▸ **Excerpted data**
# # # #

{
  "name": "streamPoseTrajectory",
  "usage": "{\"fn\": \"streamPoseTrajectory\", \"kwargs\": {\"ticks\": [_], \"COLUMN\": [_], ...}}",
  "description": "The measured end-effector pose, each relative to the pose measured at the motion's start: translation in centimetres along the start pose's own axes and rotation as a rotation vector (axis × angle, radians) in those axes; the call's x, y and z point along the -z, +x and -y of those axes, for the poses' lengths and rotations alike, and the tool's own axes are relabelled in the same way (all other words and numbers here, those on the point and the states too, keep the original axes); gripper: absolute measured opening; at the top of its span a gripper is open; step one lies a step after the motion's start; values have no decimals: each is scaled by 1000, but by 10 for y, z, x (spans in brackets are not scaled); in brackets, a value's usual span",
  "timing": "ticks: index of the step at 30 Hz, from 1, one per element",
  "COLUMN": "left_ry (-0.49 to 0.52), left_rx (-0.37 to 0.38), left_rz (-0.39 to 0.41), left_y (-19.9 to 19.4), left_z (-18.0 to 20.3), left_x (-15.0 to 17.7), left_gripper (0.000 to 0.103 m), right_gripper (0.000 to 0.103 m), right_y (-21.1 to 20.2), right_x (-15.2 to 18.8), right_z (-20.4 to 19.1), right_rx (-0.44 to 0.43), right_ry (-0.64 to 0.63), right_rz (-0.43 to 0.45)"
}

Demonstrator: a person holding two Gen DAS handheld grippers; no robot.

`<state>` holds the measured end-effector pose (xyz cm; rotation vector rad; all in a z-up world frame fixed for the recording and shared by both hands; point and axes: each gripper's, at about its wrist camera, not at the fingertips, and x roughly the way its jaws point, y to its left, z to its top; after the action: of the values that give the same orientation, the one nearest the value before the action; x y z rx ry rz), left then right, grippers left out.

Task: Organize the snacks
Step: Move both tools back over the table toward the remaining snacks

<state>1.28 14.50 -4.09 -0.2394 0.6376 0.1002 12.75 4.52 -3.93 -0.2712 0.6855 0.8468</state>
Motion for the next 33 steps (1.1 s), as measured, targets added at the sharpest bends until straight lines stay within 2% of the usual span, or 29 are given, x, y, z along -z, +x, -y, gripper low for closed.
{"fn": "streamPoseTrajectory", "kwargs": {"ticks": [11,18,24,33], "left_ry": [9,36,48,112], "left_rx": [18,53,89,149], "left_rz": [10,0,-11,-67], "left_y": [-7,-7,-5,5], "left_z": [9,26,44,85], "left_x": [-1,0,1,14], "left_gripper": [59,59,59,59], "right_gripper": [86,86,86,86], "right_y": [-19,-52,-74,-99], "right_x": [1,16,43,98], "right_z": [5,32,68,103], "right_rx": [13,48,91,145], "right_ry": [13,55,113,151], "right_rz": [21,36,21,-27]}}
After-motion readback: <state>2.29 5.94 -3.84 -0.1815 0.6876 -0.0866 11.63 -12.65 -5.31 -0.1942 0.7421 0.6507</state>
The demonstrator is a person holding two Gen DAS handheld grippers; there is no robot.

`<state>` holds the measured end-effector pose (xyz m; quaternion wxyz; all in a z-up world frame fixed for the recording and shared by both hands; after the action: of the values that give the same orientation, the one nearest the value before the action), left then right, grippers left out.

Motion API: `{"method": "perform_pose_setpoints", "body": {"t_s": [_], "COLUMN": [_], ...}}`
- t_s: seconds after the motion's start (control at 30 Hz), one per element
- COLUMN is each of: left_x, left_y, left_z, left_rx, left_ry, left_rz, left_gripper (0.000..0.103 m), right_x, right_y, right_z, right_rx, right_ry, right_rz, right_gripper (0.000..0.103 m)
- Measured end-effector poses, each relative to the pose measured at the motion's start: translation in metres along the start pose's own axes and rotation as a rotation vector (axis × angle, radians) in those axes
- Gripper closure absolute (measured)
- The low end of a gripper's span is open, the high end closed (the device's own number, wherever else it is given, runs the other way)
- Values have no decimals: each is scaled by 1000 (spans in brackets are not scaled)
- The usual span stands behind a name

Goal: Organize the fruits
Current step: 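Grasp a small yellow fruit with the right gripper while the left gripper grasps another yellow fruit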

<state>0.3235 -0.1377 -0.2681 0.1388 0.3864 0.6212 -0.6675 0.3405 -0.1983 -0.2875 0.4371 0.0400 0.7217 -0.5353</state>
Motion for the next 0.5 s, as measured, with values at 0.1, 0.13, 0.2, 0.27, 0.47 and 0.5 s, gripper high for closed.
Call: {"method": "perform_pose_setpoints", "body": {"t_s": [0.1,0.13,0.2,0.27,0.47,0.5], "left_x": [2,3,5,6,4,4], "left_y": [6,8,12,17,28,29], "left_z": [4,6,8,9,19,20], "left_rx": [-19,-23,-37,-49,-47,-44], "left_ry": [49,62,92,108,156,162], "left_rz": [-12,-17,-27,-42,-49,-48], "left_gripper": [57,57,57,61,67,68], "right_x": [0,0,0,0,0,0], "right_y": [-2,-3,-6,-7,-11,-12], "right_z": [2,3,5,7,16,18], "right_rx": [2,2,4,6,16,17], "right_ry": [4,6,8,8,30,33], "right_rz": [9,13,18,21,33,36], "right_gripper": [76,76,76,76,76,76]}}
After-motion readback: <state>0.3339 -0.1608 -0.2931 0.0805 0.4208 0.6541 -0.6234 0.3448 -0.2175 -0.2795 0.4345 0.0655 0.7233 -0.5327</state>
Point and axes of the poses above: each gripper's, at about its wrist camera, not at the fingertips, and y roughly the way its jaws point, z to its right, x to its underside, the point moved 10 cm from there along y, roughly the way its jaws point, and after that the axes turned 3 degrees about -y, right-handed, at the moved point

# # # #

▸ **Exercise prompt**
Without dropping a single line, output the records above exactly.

▸ **Exercise answer**
{
  "name": "streamPoseTrajectory",
  "usage": "{\"fn\": \"streamPoseTrajectory\", \"kwargs\": {\"ticks\": [_], \"COLUMN\": [_], ...}}",
  "description": "The measured end-effector pose, each relative to the pose measured at the motion's start: translation in centimetres along the start pose's own axes and rotation as a rotation vector (axis × angle, radians) in those axes; the call's x, y and z point along the -z, +x and -y of those axes, for the poses' lengths and rotations alike, and the tool's own axes are relabelled in the same way (all other words and numbers here, those on the point and the states too, keep the original axes); gripper: absolute measured opening; at the top of its span a gripper is open; step one lies a step after the motion's start; values have no decimals: each is scaled by 1000, but by 10 for y, z, x (spans in brackets are not scaled); in brackets, a value's usual span",
  "timing": "ticks: index of the step at 30 Hz, from 1, one per element",
  "COLUMN": "left_ry (-0.49 to 0.52), left_rx (-0.37 to 0.38), left_rz (-0.39 to 0.41), left_y (-19.9 to 19.4), left_z (-18.0 to 20.3), left_x (-15.0 to 17.7), left_gripper (0.000 to 0.103 m), right_gripper (0.000 to 0.103 m), right_y (-21.1 to 20.2), right_x (-15.2 to 18.8), right_z (-20.4 to 19.1), right_rx (-0.44 to 0.43), right_ry (-0.64 to 0.63), right_rz (-0.43 to 0.45)"
}

Demonstrator: a person holding two Gen DAS handheld grippers; no robot.

`<state>` holds the measured end-effector pose (xyz cm; rotation vector rad; all in a z-up world frame fixed for the recording and shared by both hands; point and axes: each gripper's, at about its wrist camera, not at the fingertips, and x roughly the way its jaws point, y to its left, z to its top; after the action: of the values that give the same orientation, the one nearest the value before the action; x y z rx ry rz), left then right, grippers left out.

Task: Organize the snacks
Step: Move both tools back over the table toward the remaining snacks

<state>1.28 14.50 -4.09 -0.2394 0.6376 0.1002 12.75 4.52 -3.93 -0.2712 0.6855 0.8468</state>
Motion for the next 33 steps (1.1 s), as measured, targets added at the sharpest bends until straight lines stay within 2% of the usual span, or 29 are given, x, y, z along -z, +x, -y, gripper low for closed.
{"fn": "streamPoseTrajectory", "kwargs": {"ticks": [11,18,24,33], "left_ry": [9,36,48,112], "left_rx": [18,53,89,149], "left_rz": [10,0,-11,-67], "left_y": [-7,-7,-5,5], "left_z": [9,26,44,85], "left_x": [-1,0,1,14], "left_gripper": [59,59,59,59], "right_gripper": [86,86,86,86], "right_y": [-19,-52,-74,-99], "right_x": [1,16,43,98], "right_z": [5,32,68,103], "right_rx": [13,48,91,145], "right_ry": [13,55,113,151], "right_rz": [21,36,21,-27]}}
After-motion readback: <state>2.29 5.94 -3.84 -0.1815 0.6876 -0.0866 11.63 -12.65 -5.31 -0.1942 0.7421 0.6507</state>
The demonstrator is a person holding two Gen DAS handheld grippers; there is no robot.

`<state>` holds the measured end-effector pose (xyz m; quaternion wxyz; all in a z-up world frame fixed for the recording and shared by both hands; after the action: of the values that give the same orientation, the one nearest the value before the action), left then right, grippers left out.

Motion API: `{"method": "perform_pose_setpoints", "body": {"t_s": [_], "COLUMN": [_], ...}}`
- t_s: seconds after the motion's start (control at 30 Hz), one per element
- COLUMN is each of: left_x, left_y, left_z, left_rx, left_ry, left_rz, left_gripper (0.000..0.103 m), right_x, right_y, right_z, right_rx, right_ry, right_rz, right_gripper (0.000..0.103 m)
- Measured end-effector poses, each relative to the pose measured at the motion's start: translation in metres along the start pose's own axes and rotation as a rotation vector (axis × angle, radians) in those axes
- Gripper closure absolute (measured)
- The low end of a gripper's span is open, the high end closed (the device's own number, wherever else it is given, runs the other way)
- Values have no decimals: each is scaled by 1000 (spans in brackets are not scaled)
- The usual span stands behind a name

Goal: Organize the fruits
Current step: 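Grasp a small yellow fruit with the right gripper while the left gripper grasps another yellow fruit
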
<state>0.3235 -0.1377 -0.2681 0.1388 0.3864 0.6212 -0.6675 0.3405 -0.1983 -0.2875 0.4371 0.0400 0.7217 -0.5353</state>
Motion for the next 0.5 s, as measured, with values at 0.1, 0.13, 0.2, 0.27, 0.47 and 0.5 s, gripper high for closed.
Call: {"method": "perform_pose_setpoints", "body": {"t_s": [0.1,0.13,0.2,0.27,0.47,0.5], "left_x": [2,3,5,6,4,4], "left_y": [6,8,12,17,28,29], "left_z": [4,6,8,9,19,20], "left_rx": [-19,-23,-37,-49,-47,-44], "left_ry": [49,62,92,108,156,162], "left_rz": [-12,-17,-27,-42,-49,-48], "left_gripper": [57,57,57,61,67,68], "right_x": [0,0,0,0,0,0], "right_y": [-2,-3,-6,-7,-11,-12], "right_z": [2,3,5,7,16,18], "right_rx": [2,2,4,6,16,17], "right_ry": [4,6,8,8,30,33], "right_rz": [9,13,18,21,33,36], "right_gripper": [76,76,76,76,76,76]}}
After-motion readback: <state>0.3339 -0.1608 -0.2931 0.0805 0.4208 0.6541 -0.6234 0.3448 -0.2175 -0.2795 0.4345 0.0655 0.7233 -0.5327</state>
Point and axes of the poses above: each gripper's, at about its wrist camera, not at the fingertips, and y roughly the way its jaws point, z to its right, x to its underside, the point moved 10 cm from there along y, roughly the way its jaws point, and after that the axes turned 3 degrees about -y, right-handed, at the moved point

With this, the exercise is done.